The latest Fugitive Waves podcast discusses the fascinating history of Soviet ‘bone records’:
Before the availability of the tape recorder and during the 1950s, when vinyl was scarce, ingenious Russians began recording banned bootlegged jazz, boogie woogie and rock ‘n’ roll on exposed X-ray film salvaged from hospital waste bins and archives.
“They would cut the X-ray into a crude circle with manicure scissors and use a cigarette to burn a hole,” says author Anya von Bremzen. “You’d have Elvis on the lungs, Duke Ellington on Aunt Masha’s brain scan — forbidden Western music captured on the interiors of Soviet citizens.”
Listen to the podcast here:
These records only played on a single side, and the quality was low, but they were extremely cheap: A single disc only cost about one ruble on the black market, as opposed to five rubles for a two sided-disc.
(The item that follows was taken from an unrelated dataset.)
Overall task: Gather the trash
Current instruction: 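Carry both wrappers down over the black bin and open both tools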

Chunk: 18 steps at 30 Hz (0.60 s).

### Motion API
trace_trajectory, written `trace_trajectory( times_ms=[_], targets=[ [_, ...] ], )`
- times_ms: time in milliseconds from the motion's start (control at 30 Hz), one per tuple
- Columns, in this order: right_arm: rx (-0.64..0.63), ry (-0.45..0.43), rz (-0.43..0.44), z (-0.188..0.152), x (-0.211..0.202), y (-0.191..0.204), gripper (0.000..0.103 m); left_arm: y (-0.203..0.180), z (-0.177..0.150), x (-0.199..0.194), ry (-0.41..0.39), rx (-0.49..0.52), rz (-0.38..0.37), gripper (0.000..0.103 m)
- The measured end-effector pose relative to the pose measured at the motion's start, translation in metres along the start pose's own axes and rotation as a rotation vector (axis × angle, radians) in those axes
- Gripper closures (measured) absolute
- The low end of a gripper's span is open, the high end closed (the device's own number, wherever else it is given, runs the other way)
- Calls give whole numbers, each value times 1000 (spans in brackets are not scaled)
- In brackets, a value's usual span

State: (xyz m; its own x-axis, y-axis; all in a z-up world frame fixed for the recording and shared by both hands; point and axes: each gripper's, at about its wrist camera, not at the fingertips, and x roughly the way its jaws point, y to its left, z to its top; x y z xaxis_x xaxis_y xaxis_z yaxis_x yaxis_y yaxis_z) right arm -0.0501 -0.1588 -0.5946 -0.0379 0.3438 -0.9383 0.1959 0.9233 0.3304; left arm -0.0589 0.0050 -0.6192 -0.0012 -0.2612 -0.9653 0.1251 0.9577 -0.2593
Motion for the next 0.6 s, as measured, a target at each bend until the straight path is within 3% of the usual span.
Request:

And it was subversive. According to Artemy Troitsky’s 1987 book Back in the USSR: The True Story of Rock in Russia, they often contained surprises for the listener: “Let’s say, a few seconds of American rock’n’roll, then a mocking voice in Russian asking: “So, thought you’d take a listen to the latest sounds, eh?” followed by a few choice epithets addressed to fans of stylish rhythms, then silence.”
Soon, an entire underground network of bone music record distributors popped up, called the roentgenizdat, or X-Ray press. Analogous to the samizdat that reproduced censored publications across the Soviet bloc, the roentgenizdat was soon distributing millions of Western records.